# Working with extracted Steam Reviews

Code for datacleaning of the reviews (see Notebook "Steam-Reviewextraction"). Keep in mind, that this code is designed for data-processing, which excludes reviewdata based on a certain year (in this case the reviews from 2022).

## (A) Initiate the loop through the files and save the reviews regarding to their review-update date in lists 

### Necessary Modules

In [None]:
import json
import datetime 
import glob 
import codecs 
import csv 
import os 
import uuid
import arrow  
import re 

### A.1 Sort the reviews of a language according to their update-date and save the information of interest as sublist in a pre-defined list per year - reviewSorter()

This function sorts the reviews in the JSON files by date in lists.
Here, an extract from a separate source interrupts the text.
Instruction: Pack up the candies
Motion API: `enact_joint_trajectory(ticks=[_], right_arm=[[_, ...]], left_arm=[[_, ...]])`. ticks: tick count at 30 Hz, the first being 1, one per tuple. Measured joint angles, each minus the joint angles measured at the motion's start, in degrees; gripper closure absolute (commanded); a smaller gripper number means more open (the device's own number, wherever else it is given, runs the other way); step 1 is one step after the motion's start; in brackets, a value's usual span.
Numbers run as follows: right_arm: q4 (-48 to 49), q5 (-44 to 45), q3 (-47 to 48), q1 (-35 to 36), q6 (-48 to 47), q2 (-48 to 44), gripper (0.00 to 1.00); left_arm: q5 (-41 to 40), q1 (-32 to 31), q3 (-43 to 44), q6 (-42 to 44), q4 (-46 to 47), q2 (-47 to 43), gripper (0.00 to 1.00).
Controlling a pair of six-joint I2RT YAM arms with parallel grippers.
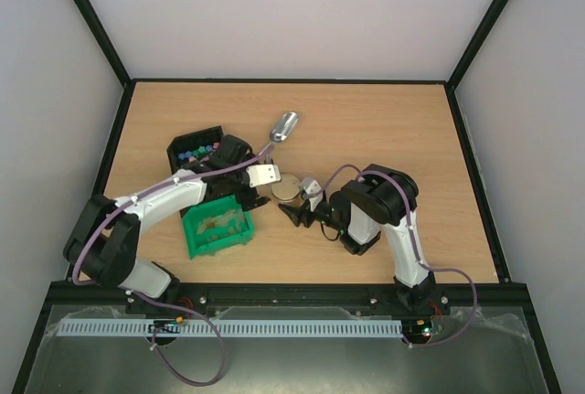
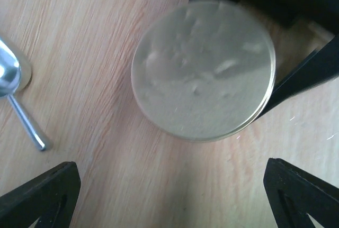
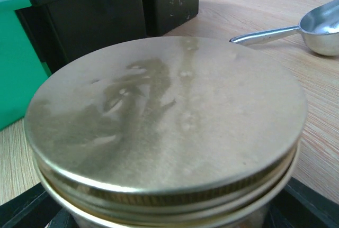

Important for this function is to create the required date list(s) as empty list(s) beforehand. 
If a year is left out, it must also be created as a date list, since this list will be used later as a reference list to be subtracted.The function itself requires 4 variables:
- date = the year as string 
- variable = the respective date variable to be sorted by (in this case Time_updated)
- the previously created empty list
- previously defined variable containing a regex which matches on certain words to sort the languages in the best possible way --> necessary because the languages do not always match despite the assignment

This code extracts the following data: steam id (randomized); playtime up to review; if the game was bought or gifted by dev; if the review is in the language of interest based on the before defined regex; 

It also extracts the date of creation and of a (possible) update of the review;


In [None]:
ReviewList_2020 = []
ReviewList_2021 = []
SubstractedReviewList_2022 = [] 
LanguageRegex = ' ' # <-- contains 'defining' words for a language 

def reviewSorter(date, variable, liste: list, regex:str):
    if (date in variable):
        realIDs = reviewdata['author']['steamid'] #randomized gamerID for dataprotection 
        for IDs in realIDs: 
            fakeID = str(uuid.uuid4())
            gamerID = fakeID.split('-')[0]
                  
        if 'playtime_at_review' not in reviewdata['author']:
            gameTime = 'not measurable'
            gameTime_rounded = 0
        else:
            gameTime = reviewdata['author']['playtime_at_review'] / 60
            gameTime_rounded = round(gameTime, 1)
        free = reviewdata['received_for_free']
     
        if reviewdata['received_for_free'] == True:
            selfbought = 'no'
        else: 
            selfbought = 'yes'       
        if bool(re.search( regex, reviewdata['review'], flags=re.IGNORECASE)) == True:            
            langCorrelation = 'yes'
            
        else:
            langCorrelation = 'no'
        
        reviews = reviewdata['review']  
        liste.append([gamerID, Time_written, Time_updated, gameTime_rounded, selfbought, langCorrelation, reviews])       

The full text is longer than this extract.